I am ready for a game of Trivial Pursuit or Jeopardy! Perhaps, I’ll actually get a few answers correct. No, on the other hand, I have no need for a competition today. After all, trying to get published is plenty of competition for me. I would rather brew up some tea and share a cup of all the facts and findings from my past week of research for my new young adult novel, a nonfiction article for a children’s magazine, and a picture book. Oh, how lucky I am to be a perennial student, day after day!
Enjoy! (Not in any particular order):
- In the 1960’s, farm kids who ran away from home were called, “field rabbits,” because they roamed the roads with no attachment to their parents.
- According to an FBI report, in 1967, there was a record number of teenage runaways in the U.S. – some 90,000.
- The Beatles hit, “She’s Leaving Home,” is based on the true story of 17-year-old runaway Melanie Coe. In the 1997 biography PAUL MCCARTNEY: MANY YEARS FROM NOW, McCartney recalled, “We’d seen a story in the newspaper about a young girl who’d left home and not been found…there were a lot of those at the time, and that was enough to give us a story line. So, I started to get the lyrics – she slips out and leaves a note and then the parents wake up. It was rather poignant.”

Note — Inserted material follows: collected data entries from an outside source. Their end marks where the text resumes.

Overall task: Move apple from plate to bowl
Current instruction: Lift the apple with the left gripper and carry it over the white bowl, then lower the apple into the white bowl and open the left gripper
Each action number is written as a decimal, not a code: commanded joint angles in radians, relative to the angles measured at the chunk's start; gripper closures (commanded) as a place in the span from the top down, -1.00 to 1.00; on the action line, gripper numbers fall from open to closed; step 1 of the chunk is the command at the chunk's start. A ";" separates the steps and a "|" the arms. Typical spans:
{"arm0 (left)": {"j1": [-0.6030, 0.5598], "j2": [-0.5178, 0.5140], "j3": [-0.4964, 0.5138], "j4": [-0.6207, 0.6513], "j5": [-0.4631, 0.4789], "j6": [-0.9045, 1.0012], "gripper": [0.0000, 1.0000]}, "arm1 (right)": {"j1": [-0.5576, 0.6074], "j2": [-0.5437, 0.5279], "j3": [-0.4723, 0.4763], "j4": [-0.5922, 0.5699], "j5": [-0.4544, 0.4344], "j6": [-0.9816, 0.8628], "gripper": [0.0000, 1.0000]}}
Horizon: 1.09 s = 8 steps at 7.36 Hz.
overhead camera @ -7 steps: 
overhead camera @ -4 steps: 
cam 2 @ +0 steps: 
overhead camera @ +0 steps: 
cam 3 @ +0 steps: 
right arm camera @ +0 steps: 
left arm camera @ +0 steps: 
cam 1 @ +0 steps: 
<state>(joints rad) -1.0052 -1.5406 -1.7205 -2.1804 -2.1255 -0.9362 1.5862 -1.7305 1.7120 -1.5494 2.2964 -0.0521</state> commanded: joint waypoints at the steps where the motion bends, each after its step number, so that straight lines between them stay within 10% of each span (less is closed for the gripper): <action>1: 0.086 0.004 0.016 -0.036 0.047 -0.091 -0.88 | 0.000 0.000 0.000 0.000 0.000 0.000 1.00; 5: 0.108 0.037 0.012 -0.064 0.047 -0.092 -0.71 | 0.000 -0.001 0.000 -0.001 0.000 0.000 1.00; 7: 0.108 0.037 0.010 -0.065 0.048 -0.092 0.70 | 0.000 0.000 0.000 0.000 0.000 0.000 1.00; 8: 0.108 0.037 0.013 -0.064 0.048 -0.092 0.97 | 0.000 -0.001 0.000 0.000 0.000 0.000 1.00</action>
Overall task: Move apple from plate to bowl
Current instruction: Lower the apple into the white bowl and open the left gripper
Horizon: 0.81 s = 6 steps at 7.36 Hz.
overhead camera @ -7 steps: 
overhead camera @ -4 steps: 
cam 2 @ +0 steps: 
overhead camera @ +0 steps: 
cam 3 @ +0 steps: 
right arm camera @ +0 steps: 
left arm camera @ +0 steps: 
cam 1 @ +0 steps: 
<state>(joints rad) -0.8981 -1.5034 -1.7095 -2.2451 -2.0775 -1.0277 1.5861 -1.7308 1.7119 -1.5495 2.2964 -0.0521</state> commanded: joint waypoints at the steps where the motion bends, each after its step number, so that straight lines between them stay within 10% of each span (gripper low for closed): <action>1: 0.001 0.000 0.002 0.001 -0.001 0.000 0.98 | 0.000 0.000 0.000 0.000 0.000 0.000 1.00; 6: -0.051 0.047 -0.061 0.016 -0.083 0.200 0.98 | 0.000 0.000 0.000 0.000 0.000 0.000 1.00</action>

- A high school freshman in California has a collection of more than 3,000 library cards.
- The first library cards were probably issued at membership libraries, 18th Century organizations where members paid fees (and sometimes books from their own collections) in exchange for the right to check out materials.
- Crows have a unique way of marking the location of their snacks. They don’t bury food; they cover it with a leaf, twig, grass or other item.

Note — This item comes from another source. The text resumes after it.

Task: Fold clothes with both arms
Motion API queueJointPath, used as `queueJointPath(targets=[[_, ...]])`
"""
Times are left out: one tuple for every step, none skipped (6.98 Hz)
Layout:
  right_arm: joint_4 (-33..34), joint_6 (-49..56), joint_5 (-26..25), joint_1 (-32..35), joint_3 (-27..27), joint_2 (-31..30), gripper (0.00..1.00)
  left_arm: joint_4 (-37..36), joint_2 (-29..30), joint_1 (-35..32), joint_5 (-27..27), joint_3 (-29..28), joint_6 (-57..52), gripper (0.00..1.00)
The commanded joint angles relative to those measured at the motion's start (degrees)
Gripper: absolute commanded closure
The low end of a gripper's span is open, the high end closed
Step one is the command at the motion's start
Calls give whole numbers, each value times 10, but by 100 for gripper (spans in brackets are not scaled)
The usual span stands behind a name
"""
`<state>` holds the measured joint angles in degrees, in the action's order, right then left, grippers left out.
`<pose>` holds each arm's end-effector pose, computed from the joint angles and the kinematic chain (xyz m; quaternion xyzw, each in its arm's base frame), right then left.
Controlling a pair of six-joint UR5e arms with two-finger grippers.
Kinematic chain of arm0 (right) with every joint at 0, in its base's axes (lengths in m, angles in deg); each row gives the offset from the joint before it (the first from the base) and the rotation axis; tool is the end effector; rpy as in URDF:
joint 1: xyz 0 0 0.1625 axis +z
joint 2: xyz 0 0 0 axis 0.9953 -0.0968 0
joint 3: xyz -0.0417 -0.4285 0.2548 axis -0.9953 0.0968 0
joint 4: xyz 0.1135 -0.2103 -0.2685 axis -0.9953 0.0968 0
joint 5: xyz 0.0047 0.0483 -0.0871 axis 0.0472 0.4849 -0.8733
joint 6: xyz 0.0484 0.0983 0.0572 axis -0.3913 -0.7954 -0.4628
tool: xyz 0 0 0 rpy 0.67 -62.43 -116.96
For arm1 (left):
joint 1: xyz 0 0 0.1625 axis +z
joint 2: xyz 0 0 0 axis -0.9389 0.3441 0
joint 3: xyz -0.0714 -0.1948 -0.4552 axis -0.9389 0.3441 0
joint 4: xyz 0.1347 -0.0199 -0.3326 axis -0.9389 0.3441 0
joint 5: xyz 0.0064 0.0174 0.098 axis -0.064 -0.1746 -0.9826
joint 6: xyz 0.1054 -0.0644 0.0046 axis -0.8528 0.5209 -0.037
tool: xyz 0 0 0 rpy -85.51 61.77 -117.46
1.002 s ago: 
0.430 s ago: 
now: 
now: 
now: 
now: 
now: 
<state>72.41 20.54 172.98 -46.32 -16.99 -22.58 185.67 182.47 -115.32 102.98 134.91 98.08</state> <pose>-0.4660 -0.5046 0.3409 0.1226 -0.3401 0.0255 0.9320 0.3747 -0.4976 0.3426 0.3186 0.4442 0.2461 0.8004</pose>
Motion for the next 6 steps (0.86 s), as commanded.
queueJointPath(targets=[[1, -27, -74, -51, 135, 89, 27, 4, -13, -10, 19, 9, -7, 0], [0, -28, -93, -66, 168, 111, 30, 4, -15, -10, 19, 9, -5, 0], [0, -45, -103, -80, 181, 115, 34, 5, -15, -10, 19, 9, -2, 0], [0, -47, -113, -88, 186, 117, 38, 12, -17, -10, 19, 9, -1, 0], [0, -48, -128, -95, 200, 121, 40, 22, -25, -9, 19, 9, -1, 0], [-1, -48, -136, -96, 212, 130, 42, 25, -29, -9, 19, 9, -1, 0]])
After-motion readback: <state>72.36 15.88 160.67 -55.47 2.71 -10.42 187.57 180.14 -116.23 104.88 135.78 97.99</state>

- Ever since their summer 2020 audition on “America’s Got Talent” TV show, Brothers Gage have made harmonica hip for teens. 15-year-old Brody and 17-year-old Alex have both been playing since they were five. The harmonica-playing, dancing duo perform at events and school pep rallies around Los Angeles.
- Some researchers believe that in the 1970’s, teens were running TO something, such as communes, freedom, cults, etc., whereas, today, they are running AWAY from things, such as difficult home life.

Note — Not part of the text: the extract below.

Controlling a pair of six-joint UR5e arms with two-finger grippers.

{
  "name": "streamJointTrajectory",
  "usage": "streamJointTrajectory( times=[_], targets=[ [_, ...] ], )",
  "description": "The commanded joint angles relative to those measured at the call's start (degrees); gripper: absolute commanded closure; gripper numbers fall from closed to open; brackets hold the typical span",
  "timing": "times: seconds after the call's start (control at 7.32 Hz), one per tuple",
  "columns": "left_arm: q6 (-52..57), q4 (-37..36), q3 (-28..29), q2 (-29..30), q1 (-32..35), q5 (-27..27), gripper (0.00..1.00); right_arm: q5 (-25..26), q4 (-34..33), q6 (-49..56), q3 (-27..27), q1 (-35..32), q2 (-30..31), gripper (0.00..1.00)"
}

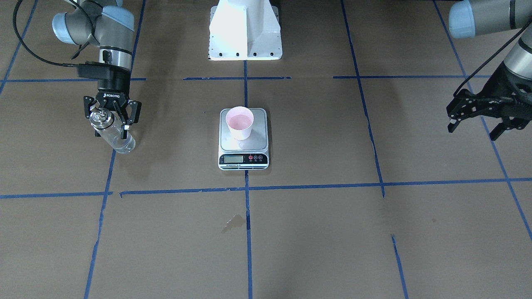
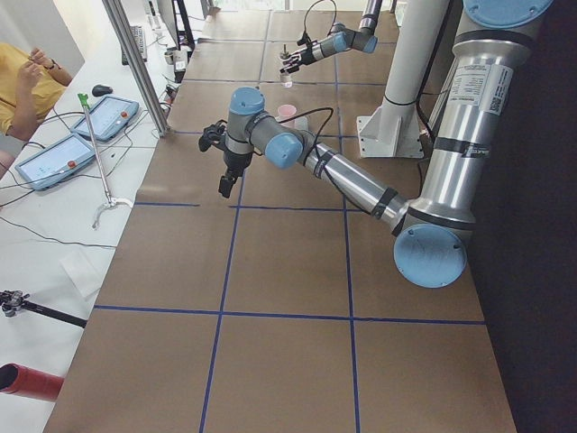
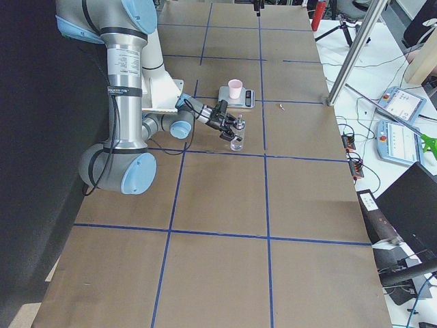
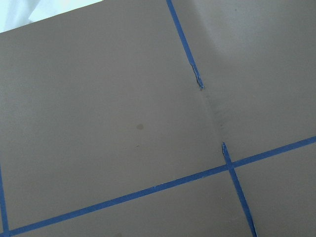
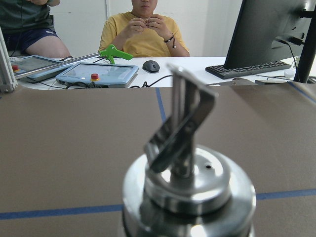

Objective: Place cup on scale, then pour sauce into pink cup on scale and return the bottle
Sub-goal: 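Lower the bottle onto the table with the right gripper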

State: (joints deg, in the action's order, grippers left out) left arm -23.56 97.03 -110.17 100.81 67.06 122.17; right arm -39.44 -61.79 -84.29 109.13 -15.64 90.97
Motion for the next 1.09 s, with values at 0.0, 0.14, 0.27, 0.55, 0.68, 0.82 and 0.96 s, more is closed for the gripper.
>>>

- Wonderfully simple first sentence in a YA: “My name is Mary Katherine Blackwood.” WE HAVE ALWAYS LIVED IN A CASTLE by Shirley Jackson.
- The best character name in a YA: Uncle Big. THE SKY IS EVERYWHERE by Jandy Nelson, also author of I’LL GIVE YOU THE SUN.
- A turning point in a picture book that kept me hooked: “Feeling unsure, the girl thought the best thing was to put her hear in a safe place. Just for the time being. So, she put it in a bottle and hung it around her neck. And that seemed to fix things…at first.” THE HEART AND THE BOTTLE by Oliver Jeffers, also author of THE GREAT PAPER CAPER and HOW TO CATCH A STAR.
- In the early to mid-20th century, the majority of New York City libraries had live-in superintendents. They were known as the families that lived behind the stacks! Living in the library meant that their kids had 24-7 access to books. One girl used to have sleepovers and then in 1965, went on to hold her wedding in the library.
- Early library cards were also called “tickets.”
- In 1886, a library card for the Lowell City Library in Massachusetts stated, “Marking of all sorts on books is punishable by statute with fine and imprisonment, and directors will prosecute.”
- In 1924, Oakland (CA) Free Library issued two different cards: One was “good for any book”. The other stated, “No fiction shall be issued.”
- Darby Free Library, which started in PA in 1743 is America’s oldest public library.
By the way, a photographer and journalist came up with the idea of Trivial Pursuit while playing Scrabble. Photographer Chris Haney was always open about being a high school dropout, often joking, “It was the biggest mistake I ever made. I should have done it in earlier!” The final board game artwork was done by 18-year-old Michael Wurstlin.
And, in case you’re wondering, the word trivia is a derivative of trivium – and the origin of trivium is, place three roads meet. Oops, I forgot to share: Peril is a synonym for jeopardy.
Maybe, I’m actually ready for questions. Game on! If my answer is wrong and I get the gong, I’ll simply say, “I Should Have Known That!” (a board game for young adults) and brew up another cup of tea.